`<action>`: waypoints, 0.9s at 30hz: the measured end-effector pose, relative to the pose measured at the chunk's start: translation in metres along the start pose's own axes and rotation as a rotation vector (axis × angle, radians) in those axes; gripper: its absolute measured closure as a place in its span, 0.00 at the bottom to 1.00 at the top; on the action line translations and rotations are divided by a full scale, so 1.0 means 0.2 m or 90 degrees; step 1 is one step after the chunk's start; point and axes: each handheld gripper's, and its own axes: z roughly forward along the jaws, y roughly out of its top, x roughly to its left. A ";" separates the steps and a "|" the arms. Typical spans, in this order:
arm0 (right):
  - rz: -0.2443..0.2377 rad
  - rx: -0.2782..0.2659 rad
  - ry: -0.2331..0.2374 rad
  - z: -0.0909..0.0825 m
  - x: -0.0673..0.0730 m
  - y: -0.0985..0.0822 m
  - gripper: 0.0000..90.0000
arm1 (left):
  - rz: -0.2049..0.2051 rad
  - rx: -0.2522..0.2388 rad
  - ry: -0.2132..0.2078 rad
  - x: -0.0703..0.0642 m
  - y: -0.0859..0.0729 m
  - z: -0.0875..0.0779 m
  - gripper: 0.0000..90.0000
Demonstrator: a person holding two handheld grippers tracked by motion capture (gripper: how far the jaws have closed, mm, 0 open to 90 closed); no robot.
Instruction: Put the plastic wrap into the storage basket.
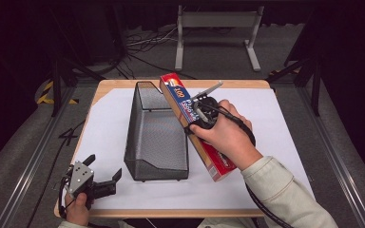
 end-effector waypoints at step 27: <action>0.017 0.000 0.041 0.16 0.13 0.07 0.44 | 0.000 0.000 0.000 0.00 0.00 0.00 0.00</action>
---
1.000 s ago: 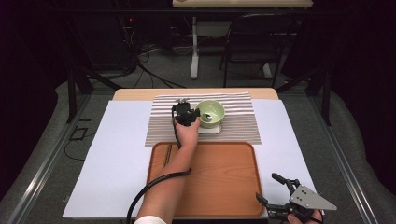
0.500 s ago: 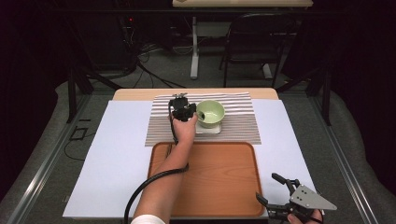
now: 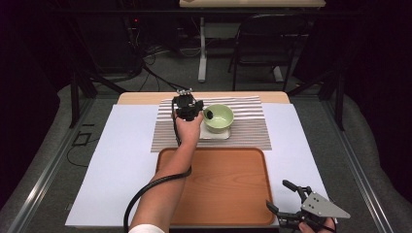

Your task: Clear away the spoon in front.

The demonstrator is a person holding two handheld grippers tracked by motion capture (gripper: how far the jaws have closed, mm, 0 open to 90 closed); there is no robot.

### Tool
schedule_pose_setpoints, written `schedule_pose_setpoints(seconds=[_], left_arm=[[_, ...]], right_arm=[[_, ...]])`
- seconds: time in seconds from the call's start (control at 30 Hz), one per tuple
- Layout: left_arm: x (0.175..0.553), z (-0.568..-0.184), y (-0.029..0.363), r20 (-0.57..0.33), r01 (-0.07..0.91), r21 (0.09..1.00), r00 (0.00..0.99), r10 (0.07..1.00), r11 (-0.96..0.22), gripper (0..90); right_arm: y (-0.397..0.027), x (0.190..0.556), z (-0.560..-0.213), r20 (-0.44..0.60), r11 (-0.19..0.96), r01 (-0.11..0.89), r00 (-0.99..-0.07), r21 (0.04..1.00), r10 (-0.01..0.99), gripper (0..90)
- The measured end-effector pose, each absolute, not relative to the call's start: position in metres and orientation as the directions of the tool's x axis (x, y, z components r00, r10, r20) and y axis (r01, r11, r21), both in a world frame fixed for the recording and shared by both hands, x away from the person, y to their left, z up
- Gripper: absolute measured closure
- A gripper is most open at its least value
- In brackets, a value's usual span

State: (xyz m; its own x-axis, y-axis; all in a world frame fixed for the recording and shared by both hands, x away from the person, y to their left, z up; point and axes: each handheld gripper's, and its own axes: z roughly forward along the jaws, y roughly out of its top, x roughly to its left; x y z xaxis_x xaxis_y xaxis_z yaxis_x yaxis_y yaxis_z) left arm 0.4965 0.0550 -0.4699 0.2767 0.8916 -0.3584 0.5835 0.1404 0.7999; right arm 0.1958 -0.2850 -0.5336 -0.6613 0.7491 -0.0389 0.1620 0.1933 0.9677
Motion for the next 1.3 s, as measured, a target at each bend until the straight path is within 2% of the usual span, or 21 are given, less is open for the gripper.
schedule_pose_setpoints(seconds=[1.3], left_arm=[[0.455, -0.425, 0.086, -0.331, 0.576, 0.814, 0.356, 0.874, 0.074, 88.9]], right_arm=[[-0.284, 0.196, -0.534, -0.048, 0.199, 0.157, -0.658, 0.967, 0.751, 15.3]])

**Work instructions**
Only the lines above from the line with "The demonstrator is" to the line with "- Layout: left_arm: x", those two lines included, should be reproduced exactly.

**Response to this task**
The demonstrator is a person holding two handheld grippers tracked by motion capture (gripper: how far the jaws have closed, mm, 0 open to 90 closed); there is no robot.

### Tool
schedule_pose_setpoints, written `schedule_pose_setpoints(seconds=[_], left_arm=[[_, ...]], right_arm=[[_, ...]])`
- seconds: time in seconds from the call's start (control at 30 Hz), one per tuple
- Layout: left_arm: x (0.175..0.553), z (-0.568..-0.184), y (-0.029..0.363), r20 (-0.57..0.33), r01 (-0.07..0.91), r21 (0.09..1.00), r00 (0.00..0.99), r10 (0.07..1.00), r11 (-0.96..0.22), gripper (0..90); right_arm: y (-0.397..0.027), x (0.190..0.556), z (-0.560..-0.213), r20 (-0.44..0.60), r11 (-0.19..0.96), r01 (-0.11..0.89), r00 (-0.99..-0.07), r21 (0.04..1.00), r10 (-0.01..0.99), gripper (0..90)

The response to this exercise is finished.